Lors d’un Salon de la mangue (SAMA) à Bobo en 2024, le constat est revenu comme un refrain : le vrai défi, ce n’est plus la production, mais la valorisation locale. Un paradoxe quand on sait que plus de 40 000 personnes, majoritairement des femmes, vivent de cette filière. « On vend de l’or à l’état brut, alors qu’on pourrait vendre des bijoux », résume un représentant de la Chambre d’agriculture.

Le défi de la transformation locale

Certes, le Burkina Faso est le premier exportateur africain de mangues, mais derrière cette success story se cache une frustration. Car seulement un quart des mangues produites est transformé localement. Le reste est vendu brut, à bas prix, ou laissé à pourrir, faute de débouchés. Et pourtant, le Burkina détient un autre record : il est leader mondial de la mangue séchée bio. Un savoir-faire artisanal, majoritairement porté par des femmes, dans des unités parfois rudimentaires, mais pleines d’ingéniosité. En 2020, près de 3 800 tonnes de mangue séchée ont quitté le pays, principalement vers l’Allemagne et la France.
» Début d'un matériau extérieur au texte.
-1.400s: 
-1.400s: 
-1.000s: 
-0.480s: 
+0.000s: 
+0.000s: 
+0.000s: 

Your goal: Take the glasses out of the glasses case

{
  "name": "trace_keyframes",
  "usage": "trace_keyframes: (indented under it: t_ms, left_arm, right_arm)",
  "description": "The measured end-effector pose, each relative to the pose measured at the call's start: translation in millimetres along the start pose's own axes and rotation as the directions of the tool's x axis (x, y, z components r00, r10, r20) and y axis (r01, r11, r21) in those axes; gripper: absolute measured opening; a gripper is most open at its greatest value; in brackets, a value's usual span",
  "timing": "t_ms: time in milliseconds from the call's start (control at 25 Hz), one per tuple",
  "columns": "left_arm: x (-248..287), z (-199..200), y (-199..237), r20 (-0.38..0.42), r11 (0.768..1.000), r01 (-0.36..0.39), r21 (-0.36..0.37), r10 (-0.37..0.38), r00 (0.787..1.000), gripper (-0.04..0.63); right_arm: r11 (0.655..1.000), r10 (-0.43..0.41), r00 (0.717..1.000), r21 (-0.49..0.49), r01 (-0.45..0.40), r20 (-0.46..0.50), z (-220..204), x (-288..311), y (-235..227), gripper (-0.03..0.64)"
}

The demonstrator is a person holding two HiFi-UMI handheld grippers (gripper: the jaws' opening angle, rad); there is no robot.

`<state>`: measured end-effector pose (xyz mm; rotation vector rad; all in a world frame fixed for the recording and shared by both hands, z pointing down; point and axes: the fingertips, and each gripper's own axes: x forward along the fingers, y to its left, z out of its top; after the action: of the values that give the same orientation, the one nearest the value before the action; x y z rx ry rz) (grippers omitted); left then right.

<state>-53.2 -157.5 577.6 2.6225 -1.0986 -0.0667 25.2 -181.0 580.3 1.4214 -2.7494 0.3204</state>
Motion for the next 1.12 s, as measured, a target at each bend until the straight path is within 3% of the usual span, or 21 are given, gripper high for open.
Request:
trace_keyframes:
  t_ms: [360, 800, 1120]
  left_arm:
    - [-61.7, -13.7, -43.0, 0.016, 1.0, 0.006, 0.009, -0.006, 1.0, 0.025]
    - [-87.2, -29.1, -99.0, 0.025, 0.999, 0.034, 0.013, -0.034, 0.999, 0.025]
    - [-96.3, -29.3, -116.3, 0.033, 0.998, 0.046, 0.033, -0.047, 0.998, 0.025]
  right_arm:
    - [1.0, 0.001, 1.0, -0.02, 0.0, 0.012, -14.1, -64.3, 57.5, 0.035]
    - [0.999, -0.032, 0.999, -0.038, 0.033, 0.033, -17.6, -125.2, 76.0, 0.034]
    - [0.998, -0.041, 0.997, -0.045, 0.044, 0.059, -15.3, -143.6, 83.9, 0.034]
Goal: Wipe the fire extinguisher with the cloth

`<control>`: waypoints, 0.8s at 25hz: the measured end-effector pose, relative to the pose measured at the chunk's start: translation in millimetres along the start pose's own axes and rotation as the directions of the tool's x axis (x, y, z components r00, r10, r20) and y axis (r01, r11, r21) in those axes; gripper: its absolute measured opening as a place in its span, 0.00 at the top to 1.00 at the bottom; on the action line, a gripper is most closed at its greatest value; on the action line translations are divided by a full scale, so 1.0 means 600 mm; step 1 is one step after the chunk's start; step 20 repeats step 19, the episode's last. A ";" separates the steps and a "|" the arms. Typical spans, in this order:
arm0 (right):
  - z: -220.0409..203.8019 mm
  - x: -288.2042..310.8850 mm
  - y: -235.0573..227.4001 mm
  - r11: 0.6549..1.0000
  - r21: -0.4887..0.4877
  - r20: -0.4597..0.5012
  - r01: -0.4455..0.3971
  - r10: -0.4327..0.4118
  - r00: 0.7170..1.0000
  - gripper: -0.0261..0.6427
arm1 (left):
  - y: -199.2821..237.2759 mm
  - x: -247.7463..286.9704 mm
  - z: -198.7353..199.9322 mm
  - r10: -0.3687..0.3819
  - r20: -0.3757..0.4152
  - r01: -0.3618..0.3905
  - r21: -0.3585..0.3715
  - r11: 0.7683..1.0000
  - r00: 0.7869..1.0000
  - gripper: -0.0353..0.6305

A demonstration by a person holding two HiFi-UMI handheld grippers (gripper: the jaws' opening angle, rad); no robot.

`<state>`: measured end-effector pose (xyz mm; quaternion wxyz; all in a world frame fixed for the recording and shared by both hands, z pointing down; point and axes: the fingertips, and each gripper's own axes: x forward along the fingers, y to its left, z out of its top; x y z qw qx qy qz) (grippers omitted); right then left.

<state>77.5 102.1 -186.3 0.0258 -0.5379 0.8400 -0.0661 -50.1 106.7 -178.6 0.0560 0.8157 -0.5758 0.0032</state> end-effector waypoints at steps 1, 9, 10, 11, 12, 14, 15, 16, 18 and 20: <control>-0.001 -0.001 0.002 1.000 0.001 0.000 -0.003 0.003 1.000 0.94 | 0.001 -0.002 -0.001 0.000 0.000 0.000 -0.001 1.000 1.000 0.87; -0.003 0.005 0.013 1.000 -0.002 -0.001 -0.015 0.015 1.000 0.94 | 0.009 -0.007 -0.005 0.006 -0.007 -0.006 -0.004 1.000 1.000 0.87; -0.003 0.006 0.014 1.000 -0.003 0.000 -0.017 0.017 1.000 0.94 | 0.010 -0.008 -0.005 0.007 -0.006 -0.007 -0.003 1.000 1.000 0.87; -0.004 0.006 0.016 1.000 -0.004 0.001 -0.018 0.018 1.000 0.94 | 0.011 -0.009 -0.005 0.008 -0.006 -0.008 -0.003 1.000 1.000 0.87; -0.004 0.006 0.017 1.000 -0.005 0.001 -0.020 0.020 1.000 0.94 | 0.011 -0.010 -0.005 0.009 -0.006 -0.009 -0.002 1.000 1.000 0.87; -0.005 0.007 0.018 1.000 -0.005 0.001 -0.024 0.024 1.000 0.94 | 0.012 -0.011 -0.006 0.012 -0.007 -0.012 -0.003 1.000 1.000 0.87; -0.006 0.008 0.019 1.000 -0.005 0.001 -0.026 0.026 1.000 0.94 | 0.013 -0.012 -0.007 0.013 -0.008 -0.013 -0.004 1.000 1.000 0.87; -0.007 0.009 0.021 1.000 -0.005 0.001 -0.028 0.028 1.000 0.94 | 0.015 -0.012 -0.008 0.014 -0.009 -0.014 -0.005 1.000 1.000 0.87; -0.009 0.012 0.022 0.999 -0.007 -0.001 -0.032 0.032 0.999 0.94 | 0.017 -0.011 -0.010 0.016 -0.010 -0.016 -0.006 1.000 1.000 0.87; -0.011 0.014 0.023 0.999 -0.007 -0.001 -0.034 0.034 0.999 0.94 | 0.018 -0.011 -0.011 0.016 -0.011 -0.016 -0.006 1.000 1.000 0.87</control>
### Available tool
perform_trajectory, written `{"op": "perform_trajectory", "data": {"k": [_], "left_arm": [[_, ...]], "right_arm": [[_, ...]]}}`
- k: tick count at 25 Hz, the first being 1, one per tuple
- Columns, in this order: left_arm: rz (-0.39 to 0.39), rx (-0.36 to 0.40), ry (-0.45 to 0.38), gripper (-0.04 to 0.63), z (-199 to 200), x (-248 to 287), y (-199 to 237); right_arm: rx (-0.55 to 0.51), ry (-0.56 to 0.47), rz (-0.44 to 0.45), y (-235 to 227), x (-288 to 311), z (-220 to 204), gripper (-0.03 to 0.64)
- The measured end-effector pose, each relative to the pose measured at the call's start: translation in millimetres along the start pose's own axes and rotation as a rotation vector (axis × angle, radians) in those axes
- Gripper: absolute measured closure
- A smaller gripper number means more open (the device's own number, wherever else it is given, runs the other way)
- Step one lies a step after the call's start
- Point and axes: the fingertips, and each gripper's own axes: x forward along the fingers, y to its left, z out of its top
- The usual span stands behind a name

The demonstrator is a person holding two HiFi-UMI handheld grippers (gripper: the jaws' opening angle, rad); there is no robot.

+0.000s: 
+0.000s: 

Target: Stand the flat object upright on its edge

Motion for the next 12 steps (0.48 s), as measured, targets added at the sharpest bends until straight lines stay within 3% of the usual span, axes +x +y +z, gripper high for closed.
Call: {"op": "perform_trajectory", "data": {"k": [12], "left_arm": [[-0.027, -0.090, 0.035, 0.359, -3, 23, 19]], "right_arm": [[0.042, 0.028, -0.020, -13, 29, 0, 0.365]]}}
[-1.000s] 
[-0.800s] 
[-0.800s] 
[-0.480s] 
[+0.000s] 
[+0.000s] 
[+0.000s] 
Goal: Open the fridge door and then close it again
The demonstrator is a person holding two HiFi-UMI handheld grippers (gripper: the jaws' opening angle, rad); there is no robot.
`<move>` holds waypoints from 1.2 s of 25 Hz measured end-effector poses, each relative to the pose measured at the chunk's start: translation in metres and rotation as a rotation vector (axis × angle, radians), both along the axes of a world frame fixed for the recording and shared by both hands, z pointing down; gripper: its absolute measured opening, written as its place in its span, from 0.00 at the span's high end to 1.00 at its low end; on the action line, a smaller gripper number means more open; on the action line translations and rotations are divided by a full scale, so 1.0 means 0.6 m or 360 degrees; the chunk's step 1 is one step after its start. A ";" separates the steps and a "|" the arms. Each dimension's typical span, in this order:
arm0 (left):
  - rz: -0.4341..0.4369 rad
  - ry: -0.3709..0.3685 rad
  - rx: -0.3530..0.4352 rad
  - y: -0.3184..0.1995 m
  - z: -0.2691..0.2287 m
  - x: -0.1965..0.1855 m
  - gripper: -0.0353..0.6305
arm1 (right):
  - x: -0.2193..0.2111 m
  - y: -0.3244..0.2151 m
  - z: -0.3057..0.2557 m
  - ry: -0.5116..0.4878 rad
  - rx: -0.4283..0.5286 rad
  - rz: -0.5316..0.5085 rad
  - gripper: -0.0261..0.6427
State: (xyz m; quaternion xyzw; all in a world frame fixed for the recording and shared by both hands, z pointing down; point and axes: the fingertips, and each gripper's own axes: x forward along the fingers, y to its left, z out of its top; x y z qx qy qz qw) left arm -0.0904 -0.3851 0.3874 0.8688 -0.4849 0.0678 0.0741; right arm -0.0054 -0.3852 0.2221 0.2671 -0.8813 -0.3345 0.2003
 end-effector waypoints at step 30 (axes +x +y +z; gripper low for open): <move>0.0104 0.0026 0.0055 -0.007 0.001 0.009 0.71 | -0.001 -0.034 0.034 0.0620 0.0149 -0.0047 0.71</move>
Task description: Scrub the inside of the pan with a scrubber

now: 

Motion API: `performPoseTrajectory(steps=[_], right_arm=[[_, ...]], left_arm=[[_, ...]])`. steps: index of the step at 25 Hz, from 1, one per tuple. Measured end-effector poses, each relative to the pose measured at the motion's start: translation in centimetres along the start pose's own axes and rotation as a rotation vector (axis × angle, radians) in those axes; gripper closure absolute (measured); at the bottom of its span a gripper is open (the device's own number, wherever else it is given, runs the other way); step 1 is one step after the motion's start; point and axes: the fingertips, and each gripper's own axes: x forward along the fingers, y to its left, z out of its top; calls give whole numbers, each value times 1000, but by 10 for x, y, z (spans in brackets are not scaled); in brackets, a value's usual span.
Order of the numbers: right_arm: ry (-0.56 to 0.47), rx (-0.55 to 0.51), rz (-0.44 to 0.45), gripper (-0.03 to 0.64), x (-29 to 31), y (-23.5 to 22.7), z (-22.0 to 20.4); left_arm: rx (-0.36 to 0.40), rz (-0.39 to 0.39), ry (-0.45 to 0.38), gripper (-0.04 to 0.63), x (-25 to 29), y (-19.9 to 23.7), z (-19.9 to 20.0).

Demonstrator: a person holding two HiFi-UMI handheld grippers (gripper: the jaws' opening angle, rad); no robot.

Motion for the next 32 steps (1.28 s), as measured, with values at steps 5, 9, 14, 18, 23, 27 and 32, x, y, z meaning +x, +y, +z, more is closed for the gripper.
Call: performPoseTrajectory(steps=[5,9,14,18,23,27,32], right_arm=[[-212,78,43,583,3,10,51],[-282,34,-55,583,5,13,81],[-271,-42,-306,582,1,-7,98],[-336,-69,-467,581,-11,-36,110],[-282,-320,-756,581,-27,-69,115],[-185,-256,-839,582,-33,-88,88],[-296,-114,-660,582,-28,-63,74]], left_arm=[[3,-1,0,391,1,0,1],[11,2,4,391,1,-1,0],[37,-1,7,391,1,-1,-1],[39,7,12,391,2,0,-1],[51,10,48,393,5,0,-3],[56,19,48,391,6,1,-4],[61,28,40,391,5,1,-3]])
Alors, pourquoi ne pas aller plus loin ? Pourquoi ce pays qui nourrit le monde avec ses mangues ne transformerait-il pas sur place la majorité de sa récolte ? Le défi est immense : manque de machines, d’énergie, d’investissements, mais surtout de vision. Pourtant, à Banfora, à Orodara ou à Ziniaré, des coopératives, des start-up, des jeunes entrepreneurs y croient. Ils veulent créer de la valeur ici, au lieu de l’exporter à vil prix.

Dans les vergers, la saison bat son plein. Les mangues tombent, mûres et sucrées. Et avec elles, l’espoir d’un pays qui veut transformer son or fruitier en richesse durable.